O Comando de Operações de Defesa Interna (CODI), com o apoio da Polícia Nacional e do Ministério Público, localizou um recipiente plástico enterrado contendo as evidências após uma operação no distrito de Yby Yaú, departamento de Concepción, onde o policial Edelio Morínigo (2014) e o ex-vice-presidente Óscar Denis (2020) foram sequestrados pelo EPP. "Com base nas evidências encontradas, tudo indica que se trata de um esconderijo pertencente ao Exército Popular Paraguaio", disse o comandante do CODI, Alberto Gaona, em coletiva de imprensa.
"Com base nas evidências encontradas, tudo indica que se trata de um esconderijo pertencente ao Exército Popular Paraguaio", disse o comandante do CODI, Alberto Gaona, em coletiva de imprensa. No esconderijo, acrescentou Gaona, foram encontrados um computador, um celular, dispositivos explosivos, documentos e outros itens.

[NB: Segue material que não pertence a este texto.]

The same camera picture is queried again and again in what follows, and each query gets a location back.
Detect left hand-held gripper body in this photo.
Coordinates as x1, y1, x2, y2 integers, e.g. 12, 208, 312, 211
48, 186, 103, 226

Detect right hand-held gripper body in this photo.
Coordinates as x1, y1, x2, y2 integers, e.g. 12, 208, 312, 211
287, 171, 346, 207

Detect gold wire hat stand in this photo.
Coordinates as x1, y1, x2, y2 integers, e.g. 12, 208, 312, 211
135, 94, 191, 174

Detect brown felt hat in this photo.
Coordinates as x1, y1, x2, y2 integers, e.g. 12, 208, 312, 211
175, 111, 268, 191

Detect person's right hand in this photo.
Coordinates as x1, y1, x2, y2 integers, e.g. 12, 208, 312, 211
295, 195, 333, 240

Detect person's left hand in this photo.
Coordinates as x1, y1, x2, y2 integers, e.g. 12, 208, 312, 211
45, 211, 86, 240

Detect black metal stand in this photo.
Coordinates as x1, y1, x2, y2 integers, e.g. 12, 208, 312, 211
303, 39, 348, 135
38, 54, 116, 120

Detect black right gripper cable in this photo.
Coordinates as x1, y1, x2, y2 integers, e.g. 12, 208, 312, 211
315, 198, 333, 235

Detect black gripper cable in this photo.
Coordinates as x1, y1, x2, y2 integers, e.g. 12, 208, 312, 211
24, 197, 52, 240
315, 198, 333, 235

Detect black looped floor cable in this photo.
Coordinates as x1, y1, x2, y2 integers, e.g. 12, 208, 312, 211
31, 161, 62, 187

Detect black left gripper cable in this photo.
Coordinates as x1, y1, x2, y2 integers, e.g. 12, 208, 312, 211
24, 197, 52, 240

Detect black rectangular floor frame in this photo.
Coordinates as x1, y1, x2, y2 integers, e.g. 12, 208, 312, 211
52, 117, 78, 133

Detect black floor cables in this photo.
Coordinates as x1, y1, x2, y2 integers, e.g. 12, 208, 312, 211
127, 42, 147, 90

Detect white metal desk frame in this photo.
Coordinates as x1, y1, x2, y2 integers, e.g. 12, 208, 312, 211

Na mesma coletiva de imprensa, o procurador antissequestro Pablo Zárate afirmou que os dispositivos eletrônicos, considerados os itens mais valiosos entre os encontrados, serão submetidos a perícia forense para determinar se contêm alguma informação sobre Denis e Morínigo. Por sua vez, o comandante do Batalhão de Inteligência Militar, Carlos Casco, observou que a última vez que descobriram um esconderijo semelhante pertencente ao EPP foi há oito anos. "Esta descoberta é muito importante para nós e abre uma janela de esperança de que possamos obter informações sobre os dois sequestrados", enfatizou Casco. O chefe militar explicou que o "sistema de esconderijos era um modus operandi" que o EPP adotou das Forças Armadas Revolucionárias da Colômbia (FARC) e que servia para reabastecê-los em antecipação a possíveis confrontos com as forças militares ou policiais paraguaias.
O EPP, que surgiu como um grupo guerrilheiro em março de 2008, é acusado do sequestro de Denis, ocorrido em setembro de 2020, e do policial Edelio Morínigo, mantido em cativeiro desde julho de 2014. O Exército Marechal López (EML), um grupo guerrilheiro considerado extinto pelo governo e que surgiu como um grupo dissidente do EPP, sequestrou o fazendeiro paraguaio Félix Urbieta em 2016.